ISABELLE. — Ils ont des maîtres, eux aussi ! Ils doivent avoir des esprits supérieurs qui les créent, qui les animent, qui leur infusent la pensée, comme ils font à notre égard !

COLOMBINE. — Vous croyez ?… Alors ces esprits les font mouvoir, parler, vivre et mourir, absolument comme ils nous font jouer la comédie.

LE DOCTEUR. — Tout porte à le croire.

LE MISANTHROPE. — Mais ils sont bien ignorants, et l’homme est un méchant maître qui ne nous fait dire que des choses frivoles. Il nous fait à sa ressemblance ; nous sommes sa propre image, et il craint de nous initier aux secrets de sa véritable existence.

ISABELLE. — La nôtre est meilleure. Nous sommes plus petits, mais plus solides. Nous n’avons pas de corps, mais seulement une tête pour parler et des mains pour gesticuler.

LE DOCTEUR. — Dont nous le pouvous rien faire sans leur aide ! C’est là un grand inconvénient de notre existence, et il faudrait trouver le moyen d’y remédier.
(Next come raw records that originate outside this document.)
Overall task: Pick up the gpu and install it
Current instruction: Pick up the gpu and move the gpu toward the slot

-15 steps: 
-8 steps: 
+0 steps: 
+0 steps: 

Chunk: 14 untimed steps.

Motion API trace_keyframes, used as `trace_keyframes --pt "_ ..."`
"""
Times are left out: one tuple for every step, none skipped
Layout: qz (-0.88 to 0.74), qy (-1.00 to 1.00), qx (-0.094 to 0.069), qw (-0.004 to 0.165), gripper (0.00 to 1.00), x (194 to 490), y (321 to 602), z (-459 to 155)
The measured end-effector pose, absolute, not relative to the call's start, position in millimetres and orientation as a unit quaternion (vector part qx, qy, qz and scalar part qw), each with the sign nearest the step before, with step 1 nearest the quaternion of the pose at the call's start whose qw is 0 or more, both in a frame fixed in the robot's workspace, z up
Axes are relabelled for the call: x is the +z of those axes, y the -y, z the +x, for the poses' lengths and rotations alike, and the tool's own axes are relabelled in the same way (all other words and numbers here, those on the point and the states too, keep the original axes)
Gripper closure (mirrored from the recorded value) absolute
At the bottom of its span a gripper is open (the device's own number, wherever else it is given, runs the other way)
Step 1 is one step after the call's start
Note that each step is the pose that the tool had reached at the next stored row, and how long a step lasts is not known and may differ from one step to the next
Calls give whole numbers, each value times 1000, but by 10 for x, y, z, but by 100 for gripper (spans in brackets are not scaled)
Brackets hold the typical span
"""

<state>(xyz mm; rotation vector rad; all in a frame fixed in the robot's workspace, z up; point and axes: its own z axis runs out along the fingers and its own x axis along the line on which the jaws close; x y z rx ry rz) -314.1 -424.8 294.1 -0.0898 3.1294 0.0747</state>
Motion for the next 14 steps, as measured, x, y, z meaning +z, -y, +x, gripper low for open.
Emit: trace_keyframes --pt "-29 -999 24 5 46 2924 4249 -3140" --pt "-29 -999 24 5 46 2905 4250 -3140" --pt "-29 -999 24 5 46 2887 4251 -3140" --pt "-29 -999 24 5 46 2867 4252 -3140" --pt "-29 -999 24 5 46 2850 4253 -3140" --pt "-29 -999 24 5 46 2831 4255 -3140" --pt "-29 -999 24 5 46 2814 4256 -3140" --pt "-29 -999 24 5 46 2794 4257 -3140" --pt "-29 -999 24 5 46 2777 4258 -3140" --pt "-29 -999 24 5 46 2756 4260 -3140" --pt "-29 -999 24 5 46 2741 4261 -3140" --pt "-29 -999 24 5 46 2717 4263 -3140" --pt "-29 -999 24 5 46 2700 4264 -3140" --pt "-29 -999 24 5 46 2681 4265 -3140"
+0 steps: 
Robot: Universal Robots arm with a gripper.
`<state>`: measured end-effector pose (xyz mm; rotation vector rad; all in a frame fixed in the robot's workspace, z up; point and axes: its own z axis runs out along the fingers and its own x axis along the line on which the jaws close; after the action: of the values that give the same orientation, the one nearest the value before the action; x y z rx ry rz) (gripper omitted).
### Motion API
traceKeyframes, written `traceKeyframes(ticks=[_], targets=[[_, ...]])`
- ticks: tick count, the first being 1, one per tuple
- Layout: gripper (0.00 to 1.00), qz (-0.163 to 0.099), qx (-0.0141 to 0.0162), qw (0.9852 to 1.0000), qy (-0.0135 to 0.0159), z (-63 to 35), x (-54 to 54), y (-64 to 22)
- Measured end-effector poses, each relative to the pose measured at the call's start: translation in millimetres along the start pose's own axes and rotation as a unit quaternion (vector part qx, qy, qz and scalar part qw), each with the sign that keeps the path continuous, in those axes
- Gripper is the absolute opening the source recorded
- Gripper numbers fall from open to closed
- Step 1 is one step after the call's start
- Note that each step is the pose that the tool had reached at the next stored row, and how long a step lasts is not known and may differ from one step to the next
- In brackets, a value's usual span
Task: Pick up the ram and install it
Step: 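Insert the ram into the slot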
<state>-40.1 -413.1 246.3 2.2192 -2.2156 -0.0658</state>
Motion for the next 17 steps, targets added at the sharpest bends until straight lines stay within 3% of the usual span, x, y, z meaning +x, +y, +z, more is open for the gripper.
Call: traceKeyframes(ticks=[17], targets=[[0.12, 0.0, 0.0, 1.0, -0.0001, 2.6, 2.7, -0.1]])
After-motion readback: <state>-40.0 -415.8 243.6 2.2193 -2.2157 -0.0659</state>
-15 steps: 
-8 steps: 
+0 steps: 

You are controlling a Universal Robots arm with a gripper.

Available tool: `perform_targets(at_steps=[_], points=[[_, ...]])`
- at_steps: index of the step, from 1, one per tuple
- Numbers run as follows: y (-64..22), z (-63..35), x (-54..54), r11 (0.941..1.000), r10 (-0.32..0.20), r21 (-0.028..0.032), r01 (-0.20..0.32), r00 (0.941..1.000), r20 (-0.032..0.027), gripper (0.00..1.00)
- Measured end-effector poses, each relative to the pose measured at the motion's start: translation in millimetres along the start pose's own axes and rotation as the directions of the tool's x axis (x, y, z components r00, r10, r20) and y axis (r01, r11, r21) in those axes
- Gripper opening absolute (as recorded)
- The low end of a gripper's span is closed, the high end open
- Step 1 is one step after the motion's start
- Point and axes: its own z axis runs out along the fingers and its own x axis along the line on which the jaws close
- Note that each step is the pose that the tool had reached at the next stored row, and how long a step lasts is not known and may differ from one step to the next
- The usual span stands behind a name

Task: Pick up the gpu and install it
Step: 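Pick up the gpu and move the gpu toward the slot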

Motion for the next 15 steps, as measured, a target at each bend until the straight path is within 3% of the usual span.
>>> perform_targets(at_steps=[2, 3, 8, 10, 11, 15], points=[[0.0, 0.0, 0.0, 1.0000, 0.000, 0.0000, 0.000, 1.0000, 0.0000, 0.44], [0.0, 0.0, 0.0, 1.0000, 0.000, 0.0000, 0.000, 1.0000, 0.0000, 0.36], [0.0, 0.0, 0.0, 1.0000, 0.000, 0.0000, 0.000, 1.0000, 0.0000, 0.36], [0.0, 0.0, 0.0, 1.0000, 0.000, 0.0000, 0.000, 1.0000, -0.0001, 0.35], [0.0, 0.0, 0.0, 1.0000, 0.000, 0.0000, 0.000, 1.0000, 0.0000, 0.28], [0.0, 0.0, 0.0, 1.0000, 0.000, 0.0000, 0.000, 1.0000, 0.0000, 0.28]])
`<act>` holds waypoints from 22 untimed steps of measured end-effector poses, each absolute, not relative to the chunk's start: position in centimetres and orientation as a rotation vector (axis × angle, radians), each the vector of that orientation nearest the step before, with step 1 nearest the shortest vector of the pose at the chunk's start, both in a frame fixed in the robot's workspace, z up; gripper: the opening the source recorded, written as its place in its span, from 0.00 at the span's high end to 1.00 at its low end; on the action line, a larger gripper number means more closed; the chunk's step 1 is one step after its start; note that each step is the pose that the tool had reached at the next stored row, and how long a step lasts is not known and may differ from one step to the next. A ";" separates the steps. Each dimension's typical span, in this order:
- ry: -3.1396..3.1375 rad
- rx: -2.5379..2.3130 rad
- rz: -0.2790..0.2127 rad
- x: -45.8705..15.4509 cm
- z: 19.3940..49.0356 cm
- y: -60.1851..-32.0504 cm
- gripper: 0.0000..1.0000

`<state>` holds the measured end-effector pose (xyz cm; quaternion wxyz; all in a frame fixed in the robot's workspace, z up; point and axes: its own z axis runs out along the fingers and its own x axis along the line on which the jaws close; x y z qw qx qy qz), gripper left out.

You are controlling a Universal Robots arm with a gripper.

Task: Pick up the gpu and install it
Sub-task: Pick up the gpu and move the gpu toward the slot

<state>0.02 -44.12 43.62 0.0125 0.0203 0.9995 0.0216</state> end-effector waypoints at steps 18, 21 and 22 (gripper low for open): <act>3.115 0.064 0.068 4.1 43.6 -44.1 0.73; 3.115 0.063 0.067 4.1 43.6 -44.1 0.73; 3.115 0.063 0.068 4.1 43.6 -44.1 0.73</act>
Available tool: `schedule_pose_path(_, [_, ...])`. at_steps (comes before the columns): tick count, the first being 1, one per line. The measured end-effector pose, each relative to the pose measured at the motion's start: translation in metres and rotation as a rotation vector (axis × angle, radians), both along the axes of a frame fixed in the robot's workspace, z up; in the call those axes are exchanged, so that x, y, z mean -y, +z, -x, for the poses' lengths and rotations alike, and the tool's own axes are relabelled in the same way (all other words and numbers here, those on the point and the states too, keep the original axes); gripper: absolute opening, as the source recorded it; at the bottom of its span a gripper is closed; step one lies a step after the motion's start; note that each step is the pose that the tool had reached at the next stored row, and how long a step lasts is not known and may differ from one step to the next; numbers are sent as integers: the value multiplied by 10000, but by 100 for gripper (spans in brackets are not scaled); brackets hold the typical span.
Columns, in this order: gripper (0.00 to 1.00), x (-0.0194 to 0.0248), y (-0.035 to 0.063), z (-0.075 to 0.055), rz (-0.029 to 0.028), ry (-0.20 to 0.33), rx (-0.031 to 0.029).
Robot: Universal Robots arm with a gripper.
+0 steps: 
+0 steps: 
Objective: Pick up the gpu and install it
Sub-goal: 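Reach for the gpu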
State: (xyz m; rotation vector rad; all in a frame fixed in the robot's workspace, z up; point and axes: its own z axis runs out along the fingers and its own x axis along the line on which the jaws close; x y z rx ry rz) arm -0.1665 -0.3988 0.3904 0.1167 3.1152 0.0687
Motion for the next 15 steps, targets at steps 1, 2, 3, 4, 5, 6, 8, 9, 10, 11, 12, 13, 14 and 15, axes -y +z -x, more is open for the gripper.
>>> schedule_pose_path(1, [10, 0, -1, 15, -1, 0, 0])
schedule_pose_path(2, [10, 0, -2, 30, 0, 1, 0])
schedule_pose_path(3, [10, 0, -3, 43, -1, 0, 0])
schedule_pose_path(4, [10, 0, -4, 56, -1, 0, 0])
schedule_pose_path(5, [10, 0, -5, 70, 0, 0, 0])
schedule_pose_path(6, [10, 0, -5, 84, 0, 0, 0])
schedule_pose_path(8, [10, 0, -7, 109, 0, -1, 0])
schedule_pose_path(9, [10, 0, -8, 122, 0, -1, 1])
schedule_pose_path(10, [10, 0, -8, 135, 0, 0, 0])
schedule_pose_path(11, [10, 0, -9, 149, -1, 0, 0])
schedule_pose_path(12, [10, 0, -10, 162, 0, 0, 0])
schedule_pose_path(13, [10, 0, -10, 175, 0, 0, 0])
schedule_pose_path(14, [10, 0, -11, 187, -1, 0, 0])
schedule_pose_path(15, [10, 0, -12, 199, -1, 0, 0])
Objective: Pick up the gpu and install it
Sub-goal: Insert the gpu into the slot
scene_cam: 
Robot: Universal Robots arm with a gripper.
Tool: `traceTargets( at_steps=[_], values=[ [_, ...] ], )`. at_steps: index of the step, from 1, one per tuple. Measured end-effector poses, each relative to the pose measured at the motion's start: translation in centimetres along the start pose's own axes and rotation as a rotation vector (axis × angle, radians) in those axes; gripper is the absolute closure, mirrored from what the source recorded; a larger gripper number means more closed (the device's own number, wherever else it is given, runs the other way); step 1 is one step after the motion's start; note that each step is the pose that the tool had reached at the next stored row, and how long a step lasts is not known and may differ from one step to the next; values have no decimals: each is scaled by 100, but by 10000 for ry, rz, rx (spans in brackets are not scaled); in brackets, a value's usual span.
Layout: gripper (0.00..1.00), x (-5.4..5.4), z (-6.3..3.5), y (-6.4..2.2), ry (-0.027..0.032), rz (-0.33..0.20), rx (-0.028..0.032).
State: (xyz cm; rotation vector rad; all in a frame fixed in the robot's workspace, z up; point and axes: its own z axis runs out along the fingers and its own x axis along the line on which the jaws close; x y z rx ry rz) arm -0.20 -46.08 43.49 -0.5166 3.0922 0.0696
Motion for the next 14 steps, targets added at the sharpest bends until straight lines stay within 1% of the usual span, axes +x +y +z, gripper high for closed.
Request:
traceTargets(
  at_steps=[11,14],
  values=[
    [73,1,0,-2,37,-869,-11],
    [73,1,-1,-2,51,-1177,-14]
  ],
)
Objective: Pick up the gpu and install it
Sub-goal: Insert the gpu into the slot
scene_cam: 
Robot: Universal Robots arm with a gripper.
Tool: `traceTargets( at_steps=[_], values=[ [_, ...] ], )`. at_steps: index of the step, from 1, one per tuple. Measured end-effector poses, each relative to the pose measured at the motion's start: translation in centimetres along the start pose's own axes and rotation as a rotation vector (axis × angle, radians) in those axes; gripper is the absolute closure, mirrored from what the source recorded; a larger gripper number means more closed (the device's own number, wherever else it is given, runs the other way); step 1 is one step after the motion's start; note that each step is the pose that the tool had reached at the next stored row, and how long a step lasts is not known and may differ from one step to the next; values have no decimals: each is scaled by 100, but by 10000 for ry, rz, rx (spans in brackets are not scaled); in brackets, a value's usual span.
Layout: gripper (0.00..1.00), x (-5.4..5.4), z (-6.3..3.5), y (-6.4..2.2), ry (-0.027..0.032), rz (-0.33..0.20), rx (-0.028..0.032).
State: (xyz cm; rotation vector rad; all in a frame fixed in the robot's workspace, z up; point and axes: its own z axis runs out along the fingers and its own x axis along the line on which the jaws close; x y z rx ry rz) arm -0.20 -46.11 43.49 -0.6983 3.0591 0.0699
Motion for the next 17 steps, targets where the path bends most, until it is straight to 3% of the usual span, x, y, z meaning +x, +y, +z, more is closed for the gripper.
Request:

LE MISANTHROPE. — Cherchez-le donc ! Mais faites vite, car vous n’avez pas longtemps à vivre.

LE DOCTEUR. — Moi ! je peux vivre mille ans de plus, à l’état d’homme de bois !

LE MISANTHROPE. — Oui, si les hommes de chair ont soin de vous comme à présent. Un de ces matins, il peut leur passer par la tête de nous jeter tous au feu.

COLOMBINE. — Leur existence n’est peut-être pas mieux assurée !

LE MISANTHROPE. — Raison de plus de trembler pour la nôtre ! Et puis, vous oubliez que quand la dose d’électricité que leur main nous communique est épuisée, nous retombons dans le néant jusqu’à ce qu’il leur plaise de nous en tirer par une pièce nouvelle.

COLOMBINE. — L’électricité ? qu’est-ce que cela ?

ISABELLE. — Je n’en sais rien, ma chère. Mais je me sens toute refroidie, et je crois que je vais dormir.